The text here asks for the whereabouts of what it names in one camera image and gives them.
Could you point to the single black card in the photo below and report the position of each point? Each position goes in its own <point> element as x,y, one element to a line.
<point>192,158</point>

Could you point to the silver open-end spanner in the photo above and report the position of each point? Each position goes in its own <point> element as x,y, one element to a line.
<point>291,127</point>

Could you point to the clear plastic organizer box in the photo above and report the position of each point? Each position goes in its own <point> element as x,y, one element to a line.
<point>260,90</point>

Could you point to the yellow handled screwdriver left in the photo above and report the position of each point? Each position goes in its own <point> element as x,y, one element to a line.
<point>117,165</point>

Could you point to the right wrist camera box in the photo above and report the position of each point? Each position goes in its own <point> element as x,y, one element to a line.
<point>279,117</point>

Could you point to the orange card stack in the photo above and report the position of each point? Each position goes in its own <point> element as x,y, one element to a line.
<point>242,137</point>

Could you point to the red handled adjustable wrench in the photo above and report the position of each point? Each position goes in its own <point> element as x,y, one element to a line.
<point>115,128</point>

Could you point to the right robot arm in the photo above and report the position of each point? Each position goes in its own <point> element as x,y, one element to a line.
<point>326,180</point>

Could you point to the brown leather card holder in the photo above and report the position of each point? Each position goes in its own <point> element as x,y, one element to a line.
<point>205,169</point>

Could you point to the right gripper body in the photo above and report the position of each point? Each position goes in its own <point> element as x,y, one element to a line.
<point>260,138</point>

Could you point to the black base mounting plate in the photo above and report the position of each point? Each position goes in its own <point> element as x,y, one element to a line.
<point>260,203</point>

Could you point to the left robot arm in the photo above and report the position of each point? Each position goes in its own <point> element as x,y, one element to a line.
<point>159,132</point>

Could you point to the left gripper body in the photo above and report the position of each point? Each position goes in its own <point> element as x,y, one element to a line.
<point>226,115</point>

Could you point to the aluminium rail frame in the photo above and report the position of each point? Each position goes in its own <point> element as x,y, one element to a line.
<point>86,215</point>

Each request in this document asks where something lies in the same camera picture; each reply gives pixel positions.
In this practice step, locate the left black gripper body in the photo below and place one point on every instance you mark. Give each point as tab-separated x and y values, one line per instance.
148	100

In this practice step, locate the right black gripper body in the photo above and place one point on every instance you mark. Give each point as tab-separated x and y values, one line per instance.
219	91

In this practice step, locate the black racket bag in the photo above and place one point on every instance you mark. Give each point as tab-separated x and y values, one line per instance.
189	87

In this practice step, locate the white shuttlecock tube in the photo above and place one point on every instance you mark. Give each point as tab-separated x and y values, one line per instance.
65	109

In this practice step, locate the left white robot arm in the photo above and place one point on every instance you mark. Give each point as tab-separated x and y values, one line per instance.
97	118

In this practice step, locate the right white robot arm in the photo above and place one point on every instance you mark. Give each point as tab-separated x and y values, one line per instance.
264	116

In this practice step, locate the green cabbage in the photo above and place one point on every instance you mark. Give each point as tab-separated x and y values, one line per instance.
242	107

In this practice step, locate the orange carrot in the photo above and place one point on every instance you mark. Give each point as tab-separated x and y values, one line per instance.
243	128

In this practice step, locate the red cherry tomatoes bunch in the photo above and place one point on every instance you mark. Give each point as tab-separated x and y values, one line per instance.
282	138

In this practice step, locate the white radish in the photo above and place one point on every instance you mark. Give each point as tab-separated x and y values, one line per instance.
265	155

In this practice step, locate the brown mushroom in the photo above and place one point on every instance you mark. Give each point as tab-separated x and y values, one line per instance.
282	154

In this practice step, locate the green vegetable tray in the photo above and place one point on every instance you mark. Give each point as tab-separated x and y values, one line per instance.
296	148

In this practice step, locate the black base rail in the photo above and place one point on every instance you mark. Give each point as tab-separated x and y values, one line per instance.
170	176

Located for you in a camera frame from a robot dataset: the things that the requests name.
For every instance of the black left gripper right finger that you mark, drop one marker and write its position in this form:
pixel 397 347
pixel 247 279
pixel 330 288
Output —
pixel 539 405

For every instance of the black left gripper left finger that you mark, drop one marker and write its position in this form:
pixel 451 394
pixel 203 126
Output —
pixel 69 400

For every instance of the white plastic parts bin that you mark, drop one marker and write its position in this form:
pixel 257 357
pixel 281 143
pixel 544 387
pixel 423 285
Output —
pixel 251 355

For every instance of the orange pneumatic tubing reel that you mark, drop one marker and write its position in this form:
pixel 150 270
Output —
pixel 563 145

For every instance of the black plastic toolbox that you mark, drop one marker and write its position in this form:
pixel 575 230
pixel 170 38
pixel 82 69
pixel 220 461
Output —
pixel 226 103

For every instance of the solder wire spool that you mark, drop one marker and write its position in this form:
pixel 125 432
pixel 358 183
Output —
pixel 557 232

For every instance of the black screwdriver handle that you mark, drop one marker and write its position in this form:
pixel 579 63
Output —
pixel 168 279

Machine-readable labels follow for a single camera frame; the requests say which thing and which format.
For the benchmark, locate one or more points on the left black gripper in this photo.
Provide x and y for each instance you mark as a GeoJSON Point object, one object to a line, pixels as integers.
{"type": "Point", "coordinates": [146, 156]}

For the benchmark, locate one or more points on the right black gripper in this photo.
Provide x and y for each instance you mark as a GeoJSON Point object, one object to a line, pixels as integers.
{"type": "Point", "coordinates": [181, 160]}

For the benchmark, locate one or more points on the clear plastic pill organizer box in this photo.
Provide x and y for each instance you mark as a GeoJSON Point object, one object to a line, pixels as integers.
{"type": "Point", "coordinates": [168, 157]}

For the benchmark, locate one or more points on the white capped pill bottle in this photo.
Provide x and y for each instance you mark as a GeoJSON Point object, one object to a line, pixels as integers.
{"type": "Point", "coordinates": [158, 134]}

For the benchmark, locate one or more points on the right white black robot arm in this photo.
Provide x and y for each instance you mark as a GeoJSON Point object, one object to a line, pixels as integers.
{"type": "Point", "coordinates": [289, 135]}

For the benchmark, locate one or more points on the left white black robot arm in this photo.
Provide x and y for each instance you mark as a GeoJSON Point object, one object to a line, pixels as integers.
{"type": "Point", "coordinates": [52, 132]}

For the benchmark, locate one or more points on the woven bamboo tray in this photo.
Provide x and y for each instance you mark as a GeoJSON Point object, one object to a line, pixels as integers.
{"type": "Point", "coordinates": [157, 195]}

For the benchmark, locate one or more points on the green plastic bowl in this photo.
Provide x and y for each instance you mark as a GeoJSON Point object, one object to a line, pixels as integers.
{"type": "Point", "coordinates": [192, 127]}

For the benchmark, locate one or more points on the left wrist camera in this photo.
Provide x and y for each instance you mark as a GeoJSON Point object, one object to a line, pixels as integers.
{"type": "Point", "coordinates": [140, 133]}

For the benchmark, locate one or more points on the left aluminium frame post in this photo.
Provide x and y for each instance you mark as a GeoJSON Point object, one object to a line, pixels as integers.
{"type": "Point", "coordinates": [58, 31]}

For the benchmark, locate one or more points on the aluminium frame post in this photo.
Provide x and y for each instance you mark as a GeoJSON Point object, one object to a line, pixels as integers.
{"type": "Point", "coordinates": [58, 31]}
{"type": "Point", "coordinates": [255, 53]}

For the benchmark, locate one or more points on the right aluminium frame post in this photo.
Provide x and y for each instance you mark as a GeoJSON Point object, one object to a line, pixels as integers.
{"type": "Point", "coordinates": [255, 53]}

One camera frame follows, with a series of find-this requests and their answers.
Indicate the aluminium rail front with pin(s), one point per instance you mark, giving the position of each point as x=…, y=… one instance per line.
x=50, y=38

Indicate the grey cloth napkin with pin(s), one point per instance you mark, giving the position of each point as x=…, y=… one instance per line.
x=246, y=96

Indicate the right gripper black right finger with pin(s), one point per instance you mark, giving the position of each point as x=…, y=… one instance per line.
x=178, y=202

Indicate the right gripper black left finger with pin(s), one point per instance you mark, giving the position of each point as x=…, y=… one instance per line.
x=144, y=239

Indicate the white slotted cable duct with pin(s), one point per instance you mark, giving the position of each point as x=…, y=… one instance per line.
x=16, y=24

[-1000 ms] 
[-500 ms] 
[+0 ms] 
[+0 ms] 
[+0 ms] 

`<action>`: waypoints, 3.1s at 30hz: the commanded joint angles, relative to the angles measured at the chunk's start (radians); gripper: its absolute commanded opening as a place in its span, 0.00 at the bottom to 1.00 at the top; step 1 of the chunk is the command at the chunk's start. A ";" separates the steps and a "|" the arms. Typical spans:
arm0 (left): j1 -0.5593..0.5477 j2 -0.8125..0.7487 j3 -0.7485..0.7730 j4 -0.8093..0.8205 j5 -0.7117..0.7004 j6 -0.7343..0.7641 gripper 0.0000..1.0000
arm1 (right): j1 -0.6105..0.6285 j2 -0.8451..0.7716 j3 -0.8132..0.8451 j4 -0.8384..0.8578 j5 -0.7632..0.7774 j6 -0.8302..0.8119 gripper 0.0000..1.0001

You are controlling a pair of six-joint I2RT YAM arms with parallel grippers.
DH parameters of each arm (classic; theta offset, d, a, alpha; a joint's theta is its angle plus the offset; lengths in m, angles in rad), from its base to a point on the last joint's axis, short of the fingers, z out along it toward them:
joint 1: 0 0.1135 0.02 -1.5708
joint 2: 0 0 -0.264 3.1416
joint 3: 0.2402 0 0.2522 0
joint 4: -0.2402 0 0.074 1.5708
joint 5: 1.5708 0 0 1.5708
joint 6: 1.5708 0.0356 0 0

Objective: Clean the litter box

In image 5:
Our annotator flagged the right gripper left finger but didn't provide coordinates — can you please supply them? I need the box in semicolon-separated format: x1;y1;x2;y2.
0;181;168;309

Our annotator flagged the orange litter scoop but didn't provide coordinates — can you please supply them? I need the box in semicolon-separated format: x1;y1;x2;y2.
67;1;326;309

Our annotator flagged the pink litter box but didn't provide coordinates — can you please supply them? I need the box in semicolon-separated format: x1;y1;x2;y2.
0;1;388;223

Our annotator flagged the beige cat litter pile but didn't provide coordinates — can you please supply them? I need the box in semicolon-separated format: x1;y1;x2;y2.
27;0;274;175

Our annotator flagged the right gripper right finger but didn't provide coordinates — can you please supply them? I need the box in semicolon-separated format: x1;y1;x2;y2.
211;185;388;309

**Assignment:**
Provide the number of lines in the entries that include "organizer", and no other text.

**Solution to this problem:**
2